We AFFIRM IN PART, REVERSE IN PART, and REMAND for further consistent proceedings.
SMITH and KAHN, JJ., concur.
NOTES
[1] The testimony of only one witness was taken. See issue III, infra.
[2] Ch. 88-116, §§ 4 & 6, Laws of Fla.
[3] Section 624.446, Florida Statutes (1989), authorizes the department to supervise the liquidation of a MEWA under the laws governing liquidation. Chapter 631, Florida Statutes (1989), governs rehabilitation and liquidation of insolvent insurers. Section 631.021(1), Florida Statutes (1989), provides, in part: "Any delinquency proceeding in this chapter is in equity."

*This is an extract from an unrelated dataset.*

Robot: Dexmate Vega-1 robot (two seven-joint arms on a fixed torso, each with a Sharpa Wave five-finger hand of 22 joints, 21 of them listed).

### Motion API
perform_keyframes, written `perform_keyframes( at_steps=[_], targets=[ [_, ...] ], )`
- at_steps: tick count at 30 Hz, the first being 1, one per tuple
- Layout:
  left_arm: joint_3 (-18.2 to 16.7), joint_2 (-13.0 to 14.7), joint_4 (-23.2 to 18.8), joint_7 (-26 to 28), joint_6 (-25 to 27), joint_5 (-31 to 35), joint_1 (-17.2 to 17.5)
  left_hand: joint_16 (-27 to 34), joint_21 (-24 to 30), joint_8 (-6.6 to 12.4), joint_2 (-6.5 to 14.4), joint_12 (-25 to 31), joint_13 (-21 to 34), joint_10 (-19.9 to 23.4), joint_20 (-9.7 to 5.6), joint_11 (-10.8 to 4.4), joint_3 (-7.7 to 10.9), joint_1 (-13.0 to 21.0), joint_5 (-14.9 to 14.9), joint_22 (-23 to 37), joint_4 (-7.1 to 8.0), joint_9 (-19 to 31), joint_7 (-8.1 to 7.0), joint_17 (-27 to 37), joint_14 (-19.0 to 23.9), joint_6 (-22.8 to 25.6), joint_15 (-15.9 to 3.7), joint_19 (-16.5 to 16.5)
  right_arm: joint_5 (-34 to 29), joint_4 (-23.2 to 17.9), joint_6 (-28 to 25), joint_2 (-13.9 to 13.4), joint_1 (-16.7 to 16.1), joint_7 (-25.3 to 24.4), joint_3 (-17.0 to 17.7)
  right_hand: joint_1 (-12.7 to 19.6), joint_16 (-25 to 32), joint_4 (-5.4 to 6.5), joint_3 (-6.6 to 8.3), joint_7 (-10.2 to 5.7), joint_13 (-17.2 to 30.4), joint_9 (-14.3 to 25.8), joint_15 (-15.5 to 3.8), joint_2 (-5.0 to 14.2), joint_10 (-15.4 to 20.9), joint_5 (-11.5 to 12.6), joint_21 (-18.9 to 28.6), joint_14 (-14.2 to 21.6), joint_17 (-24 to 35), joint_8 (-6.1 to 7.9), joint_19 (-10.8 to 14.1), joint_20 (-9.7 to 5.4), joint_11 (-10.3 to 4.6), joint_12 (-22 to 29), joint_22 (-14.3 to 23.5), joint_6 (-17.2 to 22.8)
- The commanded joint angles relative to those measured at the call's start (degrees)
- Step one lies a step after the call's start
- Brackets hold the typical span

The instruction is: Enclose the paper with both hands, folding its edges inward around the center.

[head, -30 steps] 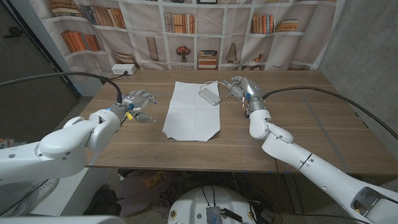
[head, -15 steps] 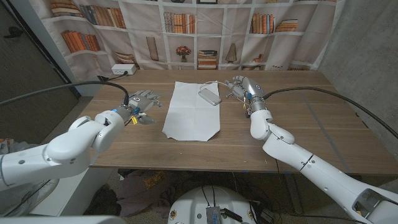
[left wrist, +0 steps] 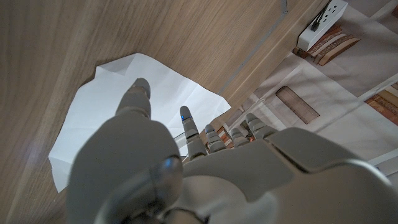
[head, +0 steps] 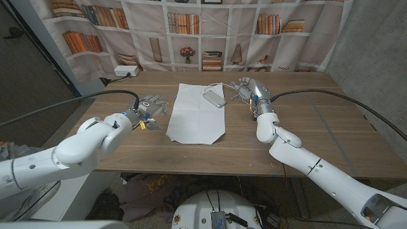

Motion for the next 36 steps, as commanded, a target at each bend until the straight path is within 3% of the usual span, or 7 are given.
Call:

[4] Sosso testified at the hearing that a September 7, 1989 letter from IFF chairman George Doherty was sent to agents informing them of the assessability provision. We do not consider evidence of a letter sent to agents as establishing that such information was provided to the employers. Sosso also read into the record a notarized document signed by Doherty on September 15, 1989, which stated, "I hereby certify that the International Forum of Florida Health Benefit Trust has sent the mutually agreed upon notification regarding the multiple employer welfare arrangement assessability clause under the authority of Statute 624.4415, to all employers enrolled in the Trust according to instructions set forth by the Department of Insurance." We do not find this document anywhere in the record. Sosso then testified that a computer list was generated indicating the employers to whom the notice was sent, and that that document was among those seized by the state and in possession of the department.
[5] See, e.g., § 624.441(1), Fla. Stat. (1989).